6 Şubat 2011 Pazar

sulu beyin

teşekkür etmeliyim. kime mi? mesela her akşam cep telefonuyla çektiği fotoğrafları üşenmeyip bloğumuza yükleyen yiğenim Melek'e - kendisi on numara kızdır- zira ben nete bile giremiyorum. ama bunu yazmam gerekiyordu. yazayım ki düşmez kalkmaz bir Allahtır sözünü insanlara söyleteyim. bu sabah alışverişe gittik. uzun zamandan sonra ilk kez bir alışveriş merkezindeydim. hem de ma aile. anne baba ve üç tıfıl.
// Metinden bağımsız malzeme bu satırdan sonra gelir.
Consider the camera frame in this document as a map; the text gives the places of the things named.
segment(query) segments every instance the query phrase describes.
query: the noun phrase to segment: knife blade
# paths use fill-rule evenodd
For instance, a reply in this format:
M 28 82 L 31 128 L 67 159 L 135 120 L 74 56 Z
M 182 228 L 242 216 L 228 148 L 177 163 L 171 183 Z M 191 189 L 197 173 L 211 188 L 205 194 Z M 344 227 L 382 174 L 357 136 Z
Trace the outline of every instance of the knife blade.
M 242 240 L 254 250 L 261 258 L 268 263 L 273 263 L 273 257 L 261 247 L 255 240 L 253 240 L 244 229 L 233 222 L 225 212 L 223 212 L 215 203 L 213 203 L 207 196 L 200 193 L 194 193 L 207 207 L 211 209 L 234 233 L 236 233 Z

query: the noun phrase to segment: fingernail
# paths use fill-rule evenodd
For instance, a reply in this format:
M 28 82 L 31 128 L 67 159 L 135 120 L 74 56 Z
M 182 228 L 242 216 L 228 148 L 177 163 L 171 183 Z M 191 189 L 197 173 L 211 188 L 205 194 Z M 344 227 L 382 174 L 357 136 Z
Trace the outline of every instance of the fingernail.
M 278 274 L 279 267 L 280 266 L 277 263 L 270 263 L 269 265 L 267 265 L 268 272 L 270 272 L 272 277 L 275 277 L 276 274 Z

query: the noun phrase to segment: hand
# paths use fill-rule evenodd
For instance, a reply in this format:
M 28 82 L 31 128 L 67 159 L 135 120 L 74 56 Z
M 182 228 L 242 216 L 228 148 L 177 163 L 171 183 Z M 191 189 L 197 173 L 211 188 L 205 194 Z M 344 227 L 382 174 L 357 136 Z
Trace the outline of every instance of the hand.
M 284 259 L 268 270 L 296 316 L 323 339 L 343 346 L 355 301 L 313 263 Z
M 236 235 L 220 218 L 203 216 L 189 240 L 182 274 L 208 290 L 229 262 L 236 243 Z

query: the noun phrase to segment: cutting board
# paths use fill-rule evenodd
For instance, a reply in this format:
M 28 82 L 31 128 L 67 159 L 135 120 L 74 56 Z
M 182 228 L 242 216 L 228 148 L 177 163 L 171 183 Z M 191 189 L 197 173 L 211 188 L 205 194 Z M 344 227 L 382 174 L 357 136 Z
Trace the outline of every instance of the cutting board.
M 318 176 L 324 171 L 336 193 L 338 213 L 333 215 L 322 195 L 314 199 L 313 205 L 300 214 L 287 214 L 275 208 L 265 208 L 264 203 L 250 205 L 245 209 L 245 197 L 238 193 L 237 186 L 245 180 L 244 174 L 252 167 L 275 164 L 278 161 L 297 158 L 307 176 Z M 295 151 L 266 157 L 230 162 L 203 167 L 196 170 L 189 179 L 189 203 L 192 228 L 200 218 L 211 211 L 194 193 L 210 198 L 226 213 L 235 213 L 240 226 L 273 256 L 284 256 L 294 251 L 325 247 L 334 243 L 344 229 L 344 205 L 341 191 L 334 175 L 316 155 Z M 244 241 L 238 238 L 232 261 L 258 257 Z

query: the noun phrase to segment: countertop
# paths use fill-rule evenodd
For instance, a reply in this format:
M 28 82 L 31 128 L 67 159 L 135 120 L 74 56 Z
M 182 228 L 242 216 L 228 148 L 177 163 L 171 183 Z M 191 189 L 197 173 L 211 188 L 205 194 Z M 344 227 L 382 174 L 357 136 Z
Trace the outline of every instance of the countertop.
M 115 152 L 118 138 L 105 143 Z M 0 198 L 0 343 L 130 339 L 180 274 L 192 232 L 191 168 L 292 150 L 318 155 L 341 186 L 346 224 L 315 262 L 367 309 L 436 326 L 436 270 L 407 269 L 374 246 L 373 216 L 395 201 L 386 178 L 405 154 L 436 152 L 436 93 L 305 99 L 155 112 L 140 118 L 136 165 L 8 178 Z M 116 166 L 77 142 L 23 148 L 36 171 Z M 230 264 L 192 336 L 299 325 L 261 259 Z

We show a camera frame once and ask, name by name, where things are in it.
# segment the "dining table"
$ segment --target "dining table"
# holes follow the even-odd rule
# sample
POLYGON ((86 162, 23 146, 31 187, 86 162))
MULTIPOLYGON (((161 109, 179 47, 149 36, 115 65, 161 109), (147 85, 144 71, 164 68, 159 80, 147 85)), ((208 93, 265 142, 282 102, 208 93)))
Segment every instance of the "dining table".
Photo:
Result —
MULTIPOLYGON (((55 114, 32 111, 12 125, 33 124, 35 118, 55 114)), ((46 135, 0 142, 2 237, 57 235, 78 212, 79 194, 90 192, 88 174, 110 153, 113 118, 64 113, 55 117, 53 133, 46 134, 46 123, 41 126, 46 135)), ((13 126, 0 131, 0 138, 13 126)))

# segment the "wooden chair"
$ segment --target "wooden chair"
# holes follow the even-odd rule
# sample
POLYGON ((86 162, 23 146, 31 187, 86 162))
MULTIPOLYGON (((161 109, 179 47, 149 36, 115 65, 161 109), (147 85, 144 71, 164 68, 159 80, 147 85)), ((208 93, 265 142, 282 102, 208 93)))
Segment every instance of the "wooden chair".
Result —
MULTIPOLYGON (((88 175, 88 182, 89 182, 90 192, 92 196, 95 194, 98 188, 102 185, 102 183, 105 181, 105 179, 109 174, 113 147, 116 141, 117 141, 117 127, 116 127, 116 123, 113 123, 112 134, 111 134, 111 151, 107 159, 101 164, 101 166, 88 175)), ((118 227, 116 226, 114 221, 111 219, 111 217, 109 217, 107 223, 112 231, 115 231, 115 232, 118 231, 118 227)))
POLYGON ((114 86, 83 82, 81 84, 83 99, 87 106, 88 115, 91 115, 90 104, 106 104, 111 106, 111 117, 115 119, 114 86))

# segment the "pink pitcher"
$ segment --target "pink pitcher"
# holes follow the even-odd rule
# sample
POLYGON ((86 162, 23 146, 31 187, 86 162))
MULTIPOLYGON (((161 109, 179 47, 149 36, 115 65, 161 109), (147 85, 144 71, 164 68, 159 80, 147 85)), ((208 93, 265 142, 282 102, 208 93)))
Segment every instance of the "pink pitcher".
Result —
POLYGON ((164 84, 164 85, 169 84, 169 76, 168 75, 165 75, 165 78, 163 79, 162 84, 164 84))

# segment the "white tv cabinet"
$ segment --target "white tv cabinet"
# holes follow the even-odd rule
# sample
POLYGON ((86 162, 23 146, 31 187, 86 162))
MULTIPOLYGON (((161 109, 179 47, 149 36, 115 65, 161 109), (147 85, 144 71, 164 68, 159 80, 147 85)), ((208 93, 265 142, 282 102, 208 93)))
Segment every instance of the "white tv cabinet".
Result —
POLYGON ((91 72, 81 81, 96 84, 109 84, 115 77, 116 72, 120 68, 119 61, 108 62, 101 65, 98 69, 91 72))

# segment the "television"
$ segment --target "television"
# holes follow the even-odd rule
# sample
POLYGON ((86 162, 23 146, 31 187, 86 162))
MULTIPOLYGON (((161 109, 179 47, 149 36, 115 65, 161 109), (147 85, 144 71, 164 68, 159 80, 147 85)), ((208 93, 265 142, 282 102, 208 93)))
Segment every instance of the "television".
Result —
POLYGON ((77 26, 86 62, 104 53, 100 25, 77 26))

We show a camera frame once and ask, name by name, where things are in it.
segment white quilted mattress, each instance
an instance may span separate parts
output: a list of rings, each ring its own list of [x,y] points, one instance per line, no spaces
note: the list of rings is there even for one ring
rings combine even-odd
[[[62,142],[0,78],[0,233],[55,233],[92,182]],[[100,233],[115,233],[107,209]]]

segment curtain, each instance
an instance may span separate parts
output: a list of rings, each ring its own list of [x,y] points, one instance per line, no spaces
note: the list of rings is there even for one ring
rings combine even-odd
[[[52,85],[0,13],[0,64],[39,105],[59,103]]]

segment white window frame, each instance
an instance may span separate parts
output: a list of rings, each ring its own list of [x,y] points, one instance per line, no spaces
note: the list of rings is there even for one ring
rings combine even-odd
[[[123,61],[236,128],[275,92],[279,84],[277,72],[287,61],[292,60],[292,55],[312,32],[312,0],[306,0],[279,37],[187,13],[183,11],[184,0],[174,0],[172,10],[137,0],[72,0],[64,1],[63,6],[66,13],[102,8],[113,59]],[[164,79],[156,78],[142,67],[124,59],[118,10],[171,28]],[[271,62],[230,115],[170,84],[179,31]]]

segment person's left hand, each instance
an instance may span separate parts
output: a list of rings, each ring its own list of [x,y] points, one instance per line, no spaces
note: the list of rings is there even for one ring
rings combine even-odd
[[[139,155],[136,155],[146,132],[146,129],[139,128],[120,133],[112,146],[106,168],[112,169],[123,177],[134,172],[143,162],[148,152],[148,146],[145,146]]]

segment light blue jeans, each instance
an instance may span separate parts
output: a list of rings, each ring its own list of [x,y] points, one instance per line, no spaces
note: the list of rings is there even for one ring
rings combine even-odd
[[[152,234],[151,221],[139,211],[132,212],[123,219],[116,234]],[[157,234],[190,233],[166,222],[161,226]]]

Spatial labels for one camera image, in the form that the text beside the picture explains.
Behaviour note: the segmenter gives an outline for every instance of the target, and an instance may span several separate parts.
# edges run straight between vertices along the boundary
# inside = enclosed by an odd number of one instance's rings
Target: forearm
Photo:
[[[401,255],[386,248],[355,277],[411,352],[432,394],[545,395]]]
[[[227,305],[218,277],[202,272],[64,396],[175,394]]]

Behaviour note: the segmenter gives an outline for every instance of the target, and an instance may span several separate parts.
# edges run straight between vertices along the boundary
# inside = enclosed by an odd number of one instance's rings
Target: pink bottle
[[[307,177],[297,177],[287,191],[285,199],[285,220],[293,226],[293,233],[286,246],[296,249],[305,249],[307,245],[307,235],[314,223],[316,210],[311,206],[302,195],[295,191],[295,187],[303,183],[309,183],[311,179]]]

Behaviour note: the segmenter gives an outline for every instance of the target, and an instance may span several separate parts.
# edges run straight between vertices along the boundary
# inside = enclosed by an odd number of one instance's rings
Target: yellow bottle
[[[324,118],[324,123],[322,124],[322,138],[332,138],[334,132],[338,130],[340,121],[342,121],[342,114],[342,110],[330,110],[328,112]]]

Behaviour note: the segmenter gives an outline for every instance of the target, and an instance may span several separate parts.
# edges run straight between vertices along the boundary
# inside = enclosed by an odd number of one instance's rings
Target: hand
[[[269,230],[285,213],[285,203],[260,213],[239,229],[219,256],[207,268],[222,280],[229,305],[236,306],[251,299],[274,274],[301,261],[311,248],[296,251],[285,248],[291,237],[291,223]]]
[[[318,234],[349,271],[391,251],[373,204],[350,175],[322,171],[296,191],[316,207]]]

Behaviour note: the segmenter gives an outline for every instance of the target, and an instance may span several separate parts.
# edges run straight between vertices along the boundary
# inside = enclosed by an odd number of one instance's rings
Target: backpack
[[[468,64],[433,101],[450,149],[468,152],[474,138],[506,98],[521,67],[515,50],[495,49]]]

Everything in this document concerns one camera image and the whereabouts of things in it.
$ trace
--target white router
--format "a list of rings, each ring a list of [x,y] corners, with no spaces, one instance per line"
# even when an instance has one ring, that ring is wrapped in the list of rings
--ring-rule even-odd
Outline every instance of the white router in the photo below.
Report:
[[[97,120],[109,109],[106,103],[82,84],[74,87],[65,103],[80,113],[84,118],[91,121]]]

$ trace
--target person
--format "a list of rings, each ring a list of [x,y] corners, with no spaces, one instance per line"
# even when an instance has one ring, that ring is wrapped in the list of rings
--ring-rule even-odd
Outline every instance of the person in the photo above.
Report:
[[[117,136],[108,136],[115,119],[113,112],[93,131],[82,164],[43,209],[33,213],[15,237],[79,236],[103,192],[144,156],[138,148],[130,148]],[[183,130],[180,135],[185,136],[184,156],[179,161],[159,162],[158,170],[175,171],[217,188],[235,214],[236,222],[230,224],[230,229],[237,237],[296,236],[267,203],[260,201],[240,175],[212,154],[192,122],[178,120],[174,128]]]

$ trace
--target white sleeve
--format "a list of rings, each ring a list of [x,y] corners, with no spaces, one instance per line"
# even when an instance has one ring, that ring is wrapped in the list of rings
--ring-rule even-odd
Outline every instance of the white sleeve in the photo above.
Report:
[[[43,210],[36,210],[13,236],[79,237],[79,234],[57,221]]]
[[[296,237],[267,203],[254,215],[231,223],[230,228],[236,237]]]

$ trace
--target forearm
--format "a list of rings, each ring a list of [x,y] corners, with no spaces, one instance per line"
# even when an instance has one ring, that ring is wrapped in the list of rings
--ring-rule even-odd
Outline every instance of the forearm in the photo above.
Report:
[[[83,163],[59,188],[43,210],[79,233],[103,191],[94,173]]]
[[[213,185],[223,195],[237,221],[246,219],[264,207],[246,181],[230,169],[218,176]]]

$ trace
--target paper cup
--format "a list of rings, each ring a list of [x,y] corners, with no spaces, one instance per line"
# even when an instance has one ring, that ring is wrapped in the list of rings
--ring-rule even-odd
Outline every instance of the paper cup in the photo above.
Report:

Latif'e bilinmeyen bir kudret geldi latif çarpı üç kuvvetine bürünüp sağa sola saldırmaya başladı. kızımız bebek olduğunu yusufumuz da henüz büyümediğini yaramazlıklarıyla ispat etti. insanlar bize mağaradan çıkmışız gibi bakıyordu. ilkel aile. bir sürü çocuk. aaa hem de durmuyorlar bir oradalar bir buradalar. anneleri de "durun" diye cıyaklıyor. neyse bir ara eline bir sürü uhu almış latife "hayır onları almıyoruz yerine bırak anneciğim" derken sevgili zevcemin bana tuhaf tuhaf baktığını gördüm. kadının teki de başımda şaşkınlık ve kızgınlık arası bir yüzle dikilmişti. neyse ben gazı almışım çocuğa uhuları bıraktıracağım. kadın "yalnış cocuk" demesin mi? birkaç kez hem de. aaa ne göreyim. çocuk benim çocuğum değil. latif diye yüzüne baka baka konuştuğum veletin latifle benzerlik yönünden uzaktan yakından alakası yok. latif başka bir reyonu karıştırmakla meşkul. yani beynim sulandı arkadaşlar. gerçi eşim bunu "sen çocuğa doymuyorsun bak milletin çocuklarına da sarktın. dört çocuk mu istiyorsun ne?" diyerek yorumladı. ben inanın hiç gülmedim.